Wednesday, April 20, 2016

PyPy 5.1 released

We have released PyPy 5.1, about a month after PyPy 5.0.

This release includes more improvement to warmup time and memory requirements, extending the work done on PyPy 5.0. We have seen an additional reduction of about 20% in memory requirements, and up to 30% warmup time improvement, more detail in the blog post.

We also now have full support for the IBM s390x. Since this support is in RPython, any dynamic language written using RPython, like PyPy, will automagically be supported on that architecture.

We updated cffi to 1.6 (cffi 1.6 itself will be released shortly), and continue to improve support for the wider python ecosystem using the PyPy interpreter.

You can download the PyPy 5.1 release here:
We would like to thank our donors for the continued support of the PyPy project.
We would also like to thank our contributors and encourage new people to join the project. PyPy has many layers and we need help with all of them: PyPy and RPython documentation improvements, tweaking popular modules to run on pypy, or general help with making RPython’s JIT even better.

What is PyPy?

PyPy is a very compliant Python interpreter, almost a drop-in replacement for CPython 2.7. It’s fast (PyPy and CPython 2.7.x performance comparison) due to its integrated tracing JIT compiler.
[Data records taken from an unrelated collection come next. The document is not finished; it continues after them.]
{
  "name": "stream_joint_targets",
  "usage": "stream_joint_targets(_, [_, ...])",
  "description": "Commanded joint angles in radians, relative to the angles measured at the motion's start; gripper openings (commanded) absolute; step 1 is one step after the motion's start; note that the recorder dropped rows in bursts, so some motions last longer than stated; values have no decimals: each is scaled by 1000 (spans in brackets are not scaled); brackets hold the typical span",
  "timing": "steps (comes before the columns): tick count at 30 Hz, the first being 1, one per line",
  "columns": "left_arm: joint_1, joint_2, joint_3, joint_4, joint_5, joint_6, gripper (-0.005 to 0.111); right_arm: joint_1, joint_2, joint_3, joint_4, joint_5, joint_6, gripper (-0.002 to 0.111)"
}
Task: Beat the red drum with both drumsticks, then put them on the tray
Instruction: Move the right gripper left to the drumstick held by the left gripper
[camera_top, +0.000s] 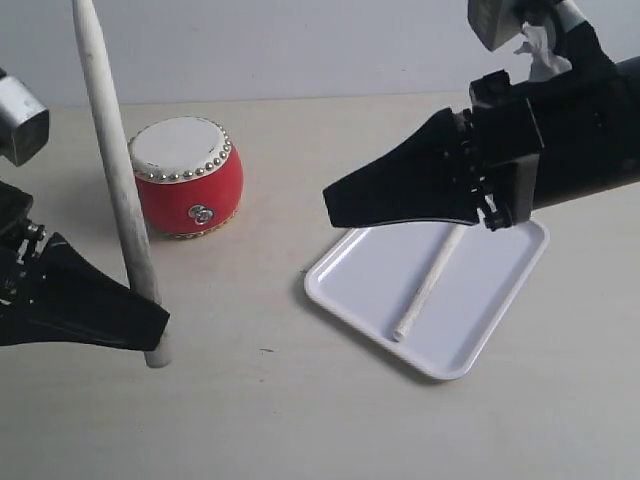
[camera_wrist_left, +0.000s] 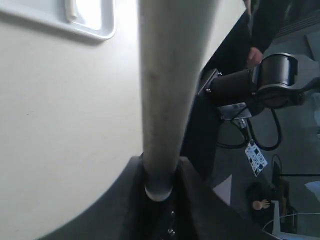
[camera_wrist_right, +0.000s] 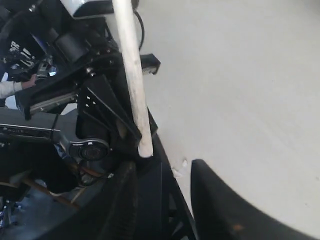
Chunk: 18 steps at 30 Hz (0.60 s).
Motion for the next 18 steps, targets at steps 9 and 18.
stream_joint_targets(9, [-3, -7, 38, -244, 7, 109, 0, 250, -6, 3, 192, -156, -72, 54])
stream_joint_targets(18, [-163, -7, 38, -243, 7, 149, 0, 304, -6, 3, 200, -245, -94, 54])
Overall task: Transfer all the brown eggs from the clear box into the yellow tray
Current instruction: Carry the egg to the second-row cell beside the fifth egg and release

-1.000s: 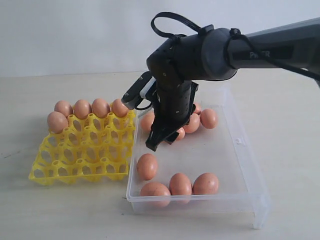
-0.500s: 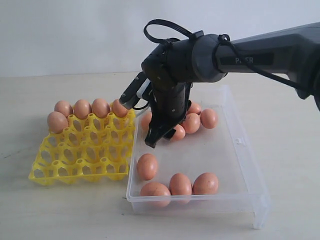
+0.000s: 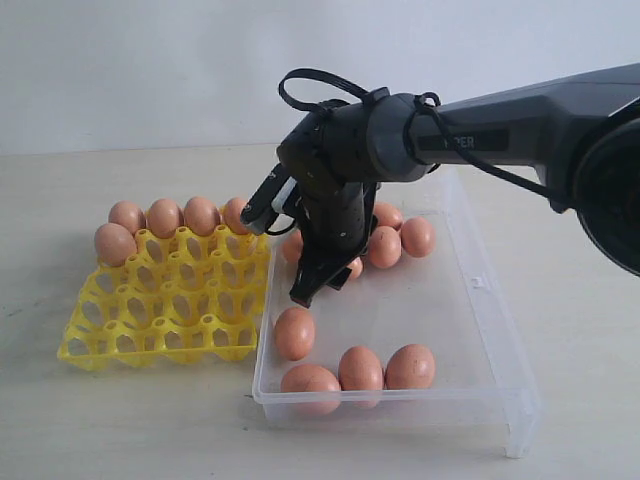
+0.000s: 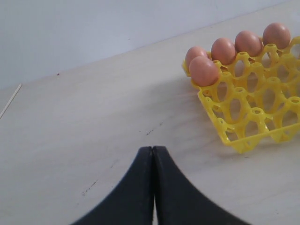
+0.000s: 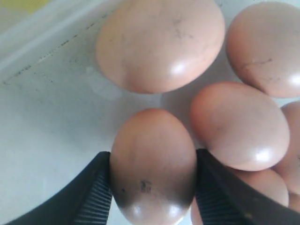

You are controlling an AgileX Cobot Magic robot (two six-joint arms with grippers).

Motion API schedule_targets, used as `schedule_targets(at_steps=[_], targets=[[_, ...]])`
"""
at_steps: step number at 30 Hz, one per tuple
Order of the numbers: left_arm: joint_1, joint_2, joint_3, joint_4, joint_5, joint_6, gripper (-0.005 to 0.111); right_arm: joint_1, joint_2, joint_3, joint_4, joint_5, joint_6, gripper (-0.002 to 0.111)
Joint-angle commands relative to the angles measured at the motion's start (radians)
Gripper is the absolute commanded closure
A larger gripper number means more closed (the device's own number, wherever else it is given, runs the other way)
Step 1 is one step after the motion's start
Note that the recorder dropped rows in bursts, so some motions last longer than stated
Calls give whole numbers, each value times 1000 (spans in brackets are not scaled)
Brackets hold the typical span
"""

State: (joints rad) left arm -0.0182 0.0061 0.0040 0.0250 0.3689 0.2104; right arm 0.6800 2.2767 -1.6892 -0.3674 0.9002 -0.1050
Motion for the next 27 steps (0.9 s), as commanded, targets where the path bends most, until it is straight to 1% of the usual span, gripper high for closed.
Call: schedule_targets(at_steps=[1,4,6,8,10,11,13,15,17,18,19,20,22,27], targets=[[-2,-6,-4,0,-8,-4,107,-5,-31,-13,-6,19,-6,108],[-2,-6,-4,0,-8,-4,107,-5,-93,0,-1,12,-3,108],[-2,-6,-4,0,-8,-4,107,-5,-162,35,33,-94,5,108],[-2,-6,-4,0,-8,-4,107,6,-221,95,162,-332,-12,108],[-2,-6,-4,0,-8,-4,107,28,-246,166,328,-641,-99,108],[-2,-6,-4,0,-8,-4,107,36,-248,190,393,-746,-149,108],[-2,-6,-4,0,-8,-4,107,59,-222,226,487,-952,-155,108],[-2,-6,-4,0,-8,-4,107,71,-184,226,474,-1048,-114,108],[-2,-6,-4,0,-8,-4,107,85,-142,226,391,-1146,-23,108],[-2,-6,-4,0,-8,-4,107,94,-107,226,260,-1230,120,108],[-2,-6,-4,0,-8,-4,107,94,-92,226,203,-1274,216,108],[-2,-6,-4,0,-8,-4,107,94,-55,226,99,-1361,386,108],[-2,-6,-4,0,-8,-4,107,94,1,203,76,-1423,449,108],[-2,-6,-4,0,-8,-4,107,94,110,113,46,-1421,521,108]])
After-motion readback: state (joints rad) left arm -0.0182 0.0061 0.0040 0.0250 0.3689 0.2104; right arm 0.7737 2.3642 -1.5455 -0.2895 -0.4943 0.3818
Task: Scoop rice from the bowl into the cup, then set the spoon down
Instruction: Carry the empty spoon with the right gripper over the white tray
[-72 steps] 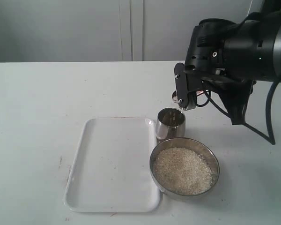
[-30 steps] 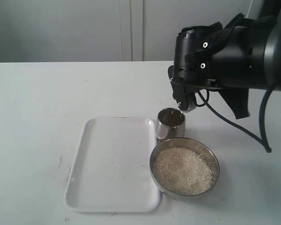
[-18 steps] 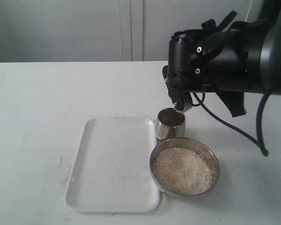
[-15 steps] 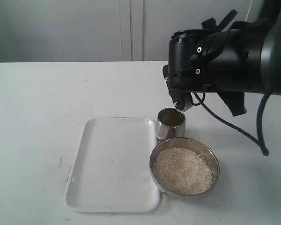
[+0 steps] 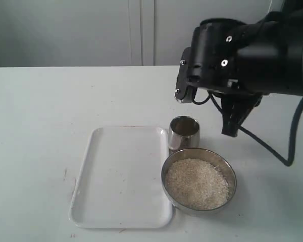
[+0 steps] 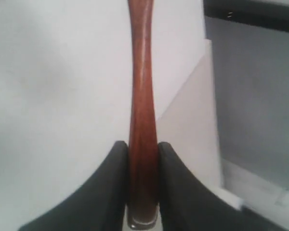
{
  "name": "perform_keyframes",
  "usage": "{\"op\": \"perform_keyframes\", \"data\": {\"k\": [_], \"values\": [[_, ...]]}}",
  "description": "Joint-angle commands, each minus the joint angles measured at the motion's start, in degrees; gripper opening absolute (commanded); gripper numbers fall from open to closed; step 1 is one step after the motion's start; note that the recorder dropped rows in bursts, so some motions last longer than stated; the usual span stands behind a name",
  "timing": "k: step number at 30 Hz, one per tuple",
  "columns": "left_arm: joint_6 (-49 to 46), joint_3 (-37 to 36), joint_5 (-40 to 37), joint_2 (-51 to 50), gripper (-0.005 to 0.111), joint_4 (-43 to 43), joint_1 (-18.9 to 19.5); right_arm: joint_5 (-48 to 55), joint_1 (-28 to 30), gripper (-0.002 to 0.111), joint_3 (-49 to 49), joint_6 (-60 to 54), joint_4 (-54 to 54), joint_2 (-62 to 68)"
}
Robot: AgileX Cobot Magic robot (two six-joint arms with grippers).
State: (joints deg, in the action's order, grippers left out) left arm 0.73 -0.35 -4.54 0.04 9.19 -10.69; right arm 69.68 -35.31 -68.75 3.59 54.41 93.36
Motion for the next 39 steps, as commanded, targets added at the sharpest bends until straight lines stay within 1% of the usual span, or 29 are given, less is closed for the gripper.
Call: {"op": "perform_keyframes", "data": {"k": [1,3,5,9,17,22,28,31,33,36,39], "values": [[0.33,0.35,0.17,-0.04,0.014,0.59,-0.06,0.28,-0.11,0.000,0.25,5.72,-16.57,-4.19],[0.33,0.35,0.17,-0.04,0.014,0.59,-0.06,0.28,-0.11,0.000,0.25,5.77,-24.91,-6.10],[0.33,0.35,0.17,-0.04,0.014,0.59,-0.06,0.28,-0.11,0.000,0.25,6.76,-30.78,-8.04],[0.33,0.35,0.17,-0.04,0.014,0.59,-0.06,0.28,-0.11,0.000,0.25,13.39,-39.44,-11.90],[0.33,0.35,0.17,-0.04,0.014,0.59,-0.06,0.28,-0.72,0.000,0.25,17.71,-55.36,-19.75],[0.33,0.35,0.17,-0.04,0.014,0.59,-0.06,0.28,-4.28,0.000,0.25,20.94,-55.32,-21.95],[0.33,0.35,0.17,-0.04,0.014,0.59,-0.06,0.28,-6.43,0.000,0.25,26.38,-54.41,-21.77],[0.33,0.35,0.17,-0.04,0.014,0.59,-0.06,0.28,-6.43,0.000,0.25,34.71,-54.41,-21.77],[0.33,0.35,0.17,-0.04,0.014,0.59,-0.06,-2.91,-6.43,0.000,0.25,37.73,-54.41,-21.61],[0.33,0.35,0.17,-0.04,0.014,0.59,-0.06,-8.39,-6.43,0.000,-0.99,37.47,-55.40,-19.67],[0.33,0.35,0.17,-0.04,0.014,0.59,-0.06,-9.06,-6.43,0.000,-4.97,37.47,-55.85,-15.42]]}}
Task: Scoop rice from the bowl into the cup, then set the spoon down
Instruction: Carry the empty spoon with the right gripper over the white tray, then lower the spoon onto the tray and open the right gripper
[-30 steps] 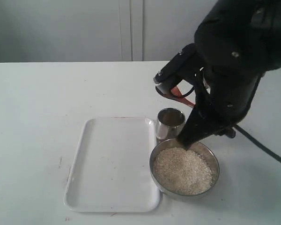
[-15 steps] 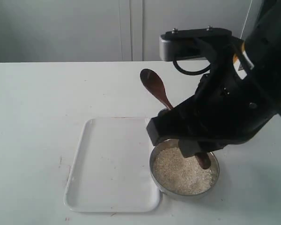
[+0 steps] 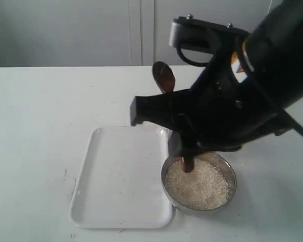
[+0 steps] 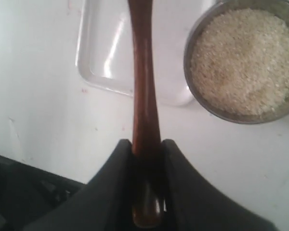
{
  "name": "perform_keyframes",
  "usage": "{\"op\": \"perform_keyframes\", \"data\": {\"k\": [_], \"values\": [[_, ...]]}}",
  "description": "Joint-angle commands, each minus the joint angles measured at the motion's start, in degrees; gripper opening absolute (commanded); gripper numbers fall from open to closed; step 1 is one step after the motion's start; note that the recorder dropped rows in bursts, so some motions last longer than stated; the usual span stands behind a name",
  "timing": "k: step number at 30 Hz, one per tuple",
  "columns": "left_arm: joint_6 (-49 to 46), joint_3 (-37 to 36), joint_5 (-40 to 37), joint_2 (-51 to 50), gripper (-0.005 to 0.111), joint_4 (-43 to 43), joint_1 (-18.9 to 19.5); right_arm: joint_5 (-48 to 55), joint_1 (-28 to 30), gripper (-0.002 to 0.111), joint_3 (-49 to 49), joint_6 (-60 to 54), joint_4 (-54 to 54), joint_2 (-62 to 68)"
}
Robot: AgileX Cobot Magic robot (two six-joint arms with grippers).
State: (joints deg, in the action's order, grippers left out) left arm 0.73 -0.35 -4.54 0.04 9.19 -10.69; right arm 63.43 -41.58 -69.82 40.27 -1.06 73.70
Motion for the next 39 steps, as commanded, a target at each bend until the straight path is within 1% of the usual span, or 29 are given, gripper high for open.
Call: {"op": "perform_keyframes", "data": {"k": [1,7,10,16,20,29,35,39], "values": [[0.33,0.35,0.17,-0.04,0.014,0.59,-0.06,-2.40,-0.16,0.000,-5.63,0.78,-0.38,6.07],[0.33,0.35,0.17,-0.04,0.014,0.59,-0.06,-0.96,-0.16,0.000,-16.15,0.49,-0.38,17.55],[0.33,0.35,0.17,-0.04,0.014,0.59,-0.06,-3.03,-1.14,0.000,-19.60,0.49,2.08,22.80],[0.33,0.35,0.17,-0.04,0.014,0.59,-0.06,-3.22,-3.22,0.000,-19.90,-0.57,3.53,30.74],[0.33,0.35,0.17,-0.04,0.014,0.59,-0.06,-3.43,-3.47,0.000,-19.90,1.98,4.40,34.94],[0.33,0.35,0.17,-0.04,0.014,0.59,-0.06,-6.56,-3.47,0.000,-19.90,6.68,6.24,38.89],[0.33,0.35,0.17,-0.04,0.014,0.59,-0.06,-2.24,-3.47,0.000,-19.78,6.68,6.24,40.76],[0.33,0.35,0.17,-0.04,0.014,0.59,-0.06,-1.60,-3.47,0.000,-19.44,6.68,5.36,42.29]]}}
We also welcome developers of other dynamic languages to see what RPython can do for them.

This release supports:
  • x86 machines on most common operating systems (Linux 32/64, Mac OS X 64, Windows 32, OpenBSD, FreeBSD),
  • newer ARM hardware (ARMv6 or ARMv7, with VFPv3) running Linux,
  • big- and little-endian variants of PPC64 running Linux,
  • s390x running Linux

Other Highlights

(since the release of PyPy 5.0 in March, 2016


  • New features:

    • A new jit backend for the IBM s390x, which was a large effort over the past few months.
    • Add better support for PyUnicodeObject in the C-API compatibility layer
    • Support GNU/kFreeBSD Debian ports in vmprof
    • Add __pypy__._promote
    • Make attrgetter a single type for CPython compatibility

  • Bug Fixes

    • Catch exceptions raised in an exit function
    • Fix a corner case in the JIT
    • Fix edge cases in the cpyext refcounting-compatible semantics (more work on cpyext compatibility is coming in the cpyext-ext branch, but isn’t ready yet)
    • Try harder to not emit NEON instructions on ARM processors without NEON support
    • Improve the rpython posix module system interaction function calls
    • Detect a missing class function implementation instead of calling a random function
    • Check that PyTupleObjects do not contain any NULLs at the point of conversion to W_TupleObjects
    • In ctypes, fix _anonymous_ fields of instances
    • Fix JIT issue with unpack() on a Trace which contains half-written operations
    • Fix sandbox startup (a regression in 5.0)
    • Fix possible segfault for classes with mangled mro or __metaclass__
    • Fix isinstance(deque(), Hashable) on the pure python deque
    • Fix an issue with forkpty()
    • Issues reported with our previous release were resolved after reports from users on our issue tracker at https://bitbucket.org/pypy/pypy/issues or on IRC at #pypy

  • Numpy:

    • Implemented numpy.where for a single argument
    • Indexing by a numpy scalar now returns a scalar
    • Fix transpose(arg) when arg is a sequence
    • Refactor include file handling, now all numpy ndarray, ufunc, and umath functions exported from libpypy.so are declared in pypy_numpy.h, which is included only when building our fork of numpy
    • Add broadcast

  • Performance improvements:

    • Improve str.endswith([tuple]) and str.startswith([tuple]) to allow JITting
    • Merge another round of improvements to the warmup performance
    • Cleanup history rewriting in pyjitpl
    • Remove the forced minor collection that occurs when rewriting the assembler at the start of the JIT backend
    • Port the resource module to cffi
     
    • Internal refactorings:

      • Use a simpler logger to speed up translation
      • Drop vestiges of Python 2.5 support in testing
      • Update rpython functions with ones needed for py3k
    Please update, and continue to help us make PyPy better.
    Cheers
    The PyPy Team







    Monday, April 18, 2016

    PyPy Enterprise Edition

    With the latest additions, PyPy's JIT now supports the Z architecture on Linux. The newest architecture revision (also known as s390x, or colloquially referred to as "big iron") is the 64-bit extension for IBM mainframes. Currently only Linux 64 bit is supported (not z/OS nor TPF).
    This is the fourth assembler backend supported by PyPy in addition to x86 (32 and 64), ARM (32-bit only) and PPC64 (both little- and big-endian). It might seem that we kind of get a hang of new architectures. Thanks to IBM for funding this work!

    History

    When I went to university one lecture covered the prediction of Thomas Watson in 1943. His famous quote "I think there is a world market for maybe five computers ...", turned out not to be true.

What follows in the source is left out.